A long moment of complete silence. What was Boyd up to? It was as if he was debating what to do next.
Then he fired a single round.
The detective flinched. The bullet was wide, though. It completely missed the wall where Sachs stood.
But, it turned out, Boyd hadn't been aiming at her at all, and the slug did indeed hit its target.
The brunette was dropping to her knees, her hands on her thigh, which gushed blood. "Tom," she whispered. "Why? . . . Oh, Tom." She rolled onto her back and lay clutching her leg, gasping in pain.
Just like at the museum, Boyd had shot someone to distract the police, to give him a chance to get away. But this time it was his girlfriend.
Sachs heard the crack of glass as Boyd broke through a window to escape.
The woman kept whispering words Sachs couldn't hear. She radioed Haumann about the woman's condition and location, and he immediately sent medics and backup. Then she thought: But it'll take a few minutes for EMS to get here. I have to save her. A tourniquet would slow the bleeding. I can save her life.
But then: No. He's not getting away. She looked around the corner, low, fast, and saw Boyd drop out of the hall window into the side yard.
Sachs hesitated, looking back at the woman. She'd passed out, and her hand had fallen away from the terrible wound on her leg. Already, blood pooled under her torso.
Christ . . .
She started toward her. Then stopped. No. You know what you have to do. Amelia Sachs ran to the side window. She looked out, fast again, in case he was waiting for her. But, no, Boyd expected that she'd save the woman. Sachs saw him sprinting away from the apartment down the cobblestoned alley without a glance back.
She looked down. A six-foot drop to the ground. Her story about the pain from the fall she'd told to Sellitto twenty minutes ago was fake; the chronic pain wasn't.
Oh, brother.
She scooted up onto the sill, clear of the broken glass, and swung her legs out, then pushed off. Trying to ease the shock of the landing, Sachs kept her knees bent. But it was a long drop and as she landed her left leg collapsed and she tumbled onto gravel and grass, crying out at the pain.
Breathing hard, she struggled to her feet and started off after Boyd, now with an honest limp slowing her up. God gets you for lying, she thought.
Shoving her way through a row of anemic bushes, Sachs broke from the yard into an alley that ran behind the houses and apartments. She looked right and left. No sign of him.
Then, a hundred feet ahead of her, she saw a large wooden door swing open. This was typical of older parts of New York--unheated, stand-alone garages lining alleys behind row and town houses. It made sense that Boyd would keep his car garaged; the Search and Surveillance team hadn't found it anywhere on the surrounding blocks. Jogging forward as best she could, Sachs reported his location to the command post.
"Copy, Five Eight Eight Five. We're on our way, K."
Moving unsteadily over the cobblestones, she flipped open the cylinder of Sellitto's Smittie and grimaced to see that he was among the more cautious gun owners; the cylinder beneath the hammer was empty.
Five shots.
Versus Boyd's automatic with three times that many and possibly a spare clip or two in his pocket.
Running to the mouth of the alley, she could hear an engine start and a second later the blue Buick backed out, the rear toward her. The alley was too narrow to make the turn in one motion, so Boyd had to stop, drive forward then back up again. This gave Sachs the chance to sprint to within sixty or seventy feet of the garage.
Boyd finished the maneuver and, with the garage door as a shield between him and Sachs, accelerated away fast.
Sachs dropped hard to the cobblestones and saw that the only target she had was under a narrow gap at the bottom of the garage door: the rear tires.
Prone, Sachs sighted on the right one.
It's a rule in urban-combat shooting never to fire unless you "know your backdrop," that is, where the bullet will end up if you miss your shot--or if it penetrates your target and continues on. As Boyd's car peeled away from her, Sachs considered this protocol for a fraction of a second, then--thinking of Geneva Settle--came up with a rule of her own: This fucker's not getting away.

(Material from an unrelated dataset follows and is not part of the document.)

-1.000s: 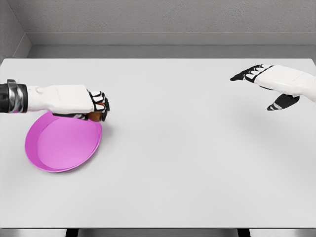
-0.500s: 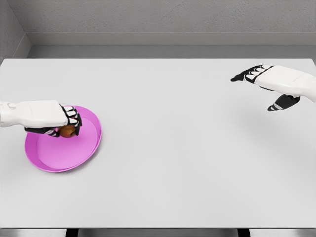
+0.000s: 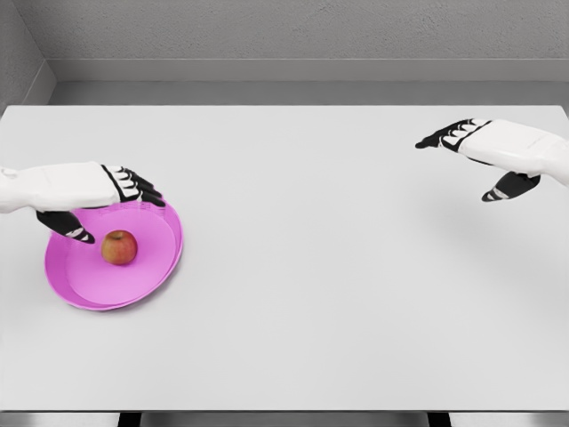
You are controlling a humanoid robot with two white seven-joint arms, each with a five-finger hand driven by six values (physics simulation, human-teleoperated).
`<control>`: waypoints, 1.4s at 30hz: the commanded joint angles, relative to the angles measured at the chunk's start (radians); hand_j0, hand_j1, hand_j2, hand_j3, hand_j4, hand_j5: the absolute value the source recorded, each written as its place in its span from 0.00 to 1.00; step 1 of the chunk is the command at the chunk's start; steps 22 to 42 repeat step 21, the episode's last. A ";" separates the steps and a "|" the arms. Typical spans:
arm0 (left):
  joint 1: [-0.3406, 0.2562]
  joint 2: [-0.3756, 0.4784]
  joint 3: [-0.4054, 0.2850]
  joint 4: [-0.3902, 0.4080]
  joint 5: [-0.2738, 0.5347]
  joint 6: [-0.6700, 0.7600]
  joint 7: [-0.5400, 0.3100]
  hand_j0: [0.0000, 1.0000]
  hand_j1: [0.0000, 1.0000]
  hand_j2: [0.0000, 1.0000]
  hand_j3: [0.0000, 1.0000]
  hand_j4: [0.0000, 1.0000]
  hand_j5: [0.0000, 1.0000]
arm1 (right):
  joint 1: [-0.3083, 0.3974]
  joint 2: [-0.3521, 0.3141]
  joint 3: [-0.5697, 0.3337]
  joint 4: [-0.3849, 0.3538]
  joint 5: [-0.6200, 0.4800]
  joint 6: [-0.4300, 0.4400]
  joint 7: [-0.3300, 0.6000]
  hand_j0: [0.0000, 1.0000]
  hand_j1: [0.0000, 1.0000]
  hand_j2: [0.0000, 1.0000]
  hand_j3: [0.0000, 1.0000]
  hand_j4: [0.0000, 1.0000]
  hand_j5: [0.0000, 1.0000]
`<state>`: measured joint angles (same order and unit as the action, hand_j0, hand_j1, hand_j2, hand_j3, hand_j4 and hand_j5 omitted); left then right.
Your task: Put the apple on the plate with both arms
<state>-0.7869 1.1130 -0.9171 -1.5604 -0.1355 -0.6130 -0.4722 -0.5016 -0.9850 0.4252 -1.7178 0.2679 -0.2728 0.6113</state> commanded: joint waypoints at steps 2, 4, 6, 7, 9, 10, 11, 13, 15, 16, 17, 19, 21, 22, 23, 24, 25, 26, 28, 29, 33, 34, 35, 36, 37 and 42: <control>0.003 -0.016 0.053 0.006 0.022 0.002 -0.002 1.00 1.00 1.00 1.00 1.00 1.00 | 0.000 -0.001 0.000 0.003 -0.002 0.003 0.000 1.00 1.00 1.00 1.00 1.00 1.00; 0.003 -0.058 0.064 0.051 0.014 0.002 -0.002 1.00 1.00 1.00 1.00 1.00 1.00 | 0.000 0.000 -0.002 0.001 -0.002 0.001 0.000 1.00 1.00 1.00 1.00 1.00 1.00; -0.005 -0.107 0.076 0.105 0.010 0.002 -0.002 1.00 1.00 1.00 1.00 1.00 1.00 | -0.002 0.000 -0.002 0.000 -0.002 0.001 0.000 1.00 1.00 1.00 1.00 1.00 1.00; -0.006 -0.117 0.076 0.108 0.010 0.002 -0.002 1.00 1.00 1.00 1.00 1.00 1.00 | -0.002 0.000 -0.002 0.000 -0.002 0.001 0.000 1.00 1.00 1.00 1.00 1.00 1.00; -0.008 -0.137 0.076 0.115 0.007 0.002 -0.002 1.00 1.00 1.00 1.00 1.00 1.00 | -0.002 -0.001 -0.002 0.000 -0.002 0.001 0.000 1.00 1.00 1.00 1.00 1.00 1.00; -0.008 -0.144 0.076 0.125 0.007 0.002 -0.002 1.00 1.00 1.00 1.00 1.00 1.00 | -0.002 -0.001 -0.002 0.000 -0.002 0.001 0.000 1.00 1.00 1.00 1.00 1.00 1.00; -0.008 -0.151 0.076 0.128 0.007 0.002 -0.002 1.00 1.00 1.00 1.00 1.00 1.00 | -0.002 -0.001 -0.002 -0.002 -0.002 0.001 0.000 1.00 1.00 1.00 1.00 1.00 1.00; -0.008 -0.154 0.075 0.129 0.005 0.002 -0.002 1.00 1.00 1.00 1.00 1.00 1.00 | 0.000 -0.001 -0.002 0.000 -0.002 0.001 0.000 1.00 1.00 1.00 1.00 1.00 1.00; -0.008 -0.156 0.075 0.129 0.004 0.002 -0.003 1.00 1.00 1.00 1.00 1.00 1.00 | 0.000 0.000 -0.002 0.000 -0.002 0.001 0.000 1.00 1.00 1.00 1.00 1.00 1.00; -0.008 -0.156 0.075 0.129 -0.003 0.002 -0.003 1.00 1.00 1.00 1.00 1.00 1.00 | 0.000 -0.001 -0.002 0.000 -0.002 0.001 0.000 1.00 1.00 1.00 1.00 1.00 1.00; -0.008 -0.156 0.076 0.129 -0.004 0.002 -0.003 1.00 1.00 1.00 1.00 1.00 1.00 | 0.000 -0.001 -0.002 0.000 -0.002 0.001 0.000 1.00 1.00 1.00 1.00 1.00 1.00; -0.008 -0.156 0.075 0.129 -0.006 0.002 -0.003 1.00 1.00 1.00 1.00 1.00 1.00 | 0.000 -0.001 -0.002 0.000 -0.002 0.001 0.000 1.00 1.00 1.00 1.00 1.00 1.00; -0.008 -0.156 0.075 0.129 -0.006 0.002 -0.005 1.00 1.00 1.00 1.00 1.00 1.00 | 0.000 -0.001 -0.002 0.000 -0.002 0.001 0.000 1.00 1.00 1.00 1.00 1.00 1.00; -0.008 -0.156 0.075 0.129 -0.006 0.002 -0.005 1.00 1.00 1.00 1.00 1.00 1.00 | 0.000 -0.001 -0.002 0.000 -0.002 0.001 0.000 1.00 1.00 1.00 1.00 1.00 1.00; -0.008 -0.156 0.075 0.129 -0.006 0.002 -0.005 1.00 1.00 1.00 1.00 1.00 1.00 | 0.000 -0.001 -0.002 0.000 -0.002 0.001 0.000 1.00 1.00 1.00 1.00 1.00 1.00; -0.008 -0.156 0.075 0.129 -0.006 0.002 -0.005 1.00 1.00 1.00 1.00 1.00 1.00 | 0.000 -0.001 -0.002 0.000 -0.002 0.001 0.000 1.00 1.00 1.00 1.00 1.00 1.00; -0.008 -0.156 0.075 0.129 -0.006 0.002 -0.005 1.00 1.00 1.00 1.00 1.00 1.00 | 0.000 -0.001 -0.002 0.000 -0.002 0.001 0.000 1.00 1.00 1.00 1.00 1.00 1.00; -0.008 -0.156 0.075 0.129 -0.006 0.002 -0.005 1.00 1.00 1.00 1.00 1.00 1.00 | 0.000 -0.001 -0.002 0.000 -0.002 0.001 0.000 1.00 1.00 1.00 1.00 1.00 1.00; -0.008 -0.156 0.075 0.129 -0.006 0.002 -0.005 1.00 1.00 1.00 1.00 1.00 1.00 | 0.000 -0.001 -0.002 0.000 -0.002 0.001 0.000 1.00 1.00 1.00 1.00 1.00 1.00; -0.008 -0.156 0.075 0.129 -0.006 0.002 -0.005 1.00 1.00 1.00 1.00 1.00 1.00 | 0.000 -0.001 -0.002 0.000 -0.002 0.001 0.000 1.00 1.00 1.00 1.00 1.00 1.00; -0.008 -0.156 0.075 0.129 -0.006 0.002 -0.005 1.00 1.00 1.00 1.00 1.00 1.00 | 0.000 -0.001 -0.002 0.000 -0.002 0.001 0.000 1.00 1.00 1.00 1.00 1.00 1.00; -0.008 -0.156 0.075 0.129 -0.006 0.002 -0.005 1.00 1.00 1.00 1.00 1.00 1.00 | 0.000 -0.001 -0.002 0.000 -0.002 0.001 0.000 1.00 1.00 1.00 1.00 1.00 1.00; -0.008 -0.156 0.075 0.129 -0.006 0.002 -0.005 1.00 1.00 1.00 1.00 1.00 1.00 | 0.000 -0.001 -0.002 0.000 -0.002 0.001 0.000 1.00 1.00 1.00 1.00 1.00 1.00; -0.008 -0.156 0.075 0.129 -0.006 0.002 -0.005 1.00 1.00 1.00 1.00 1.00 1.00 | 0.000 -0.001 -0.002 0.000 -0.002 0.001 0.000 1.00 1.00 1.00 1.00 1.00 1.00; -0.008 -0.156 0.075 0.129 -0.006 0.002 -0.005 1.00 1.00 1.00 1.00 1.00 1.00 | 0.000 -0.001 -0.002 0.000 -0.002 0.001 0.000 1.00 1.00 1.00 1.00 1.00 1.00; -0.008 -0.156 0.075 0.129 -0.006 0.002 -0.005 1.00 1.00 1.00 1.00 1.00 1.00 | 0.000 -0.001 -0.002 0.000 -0.002 0.001 0.000 1.00 1.00 1.00 1.00 1.00 1.00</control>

The best she could do to control the shot was to aim low so that the bullet would ricochet upward and lodge in the car itself if she missed.
Cocking the gun to single action, so the trigger pull was more sensitive, she aimed and squeezed off two rounds, one slightly higher than the other.
The slugs zipped under the garage door and at least one punctured the right rear tire. As the car lurched to the right and collided hard with the brick wall of the alley, Sachs rose and sprinted toward the wreck, wincing from the pain. At the garage door she paused and looked around it. It turned out that both right tires were flattened; she'd hit the front one as well. Boyd tried to drive away from the wall, but the front wheel was bent and frozen against the chassis. He climbed out, swinging the gun back and forth, searching for the shooter.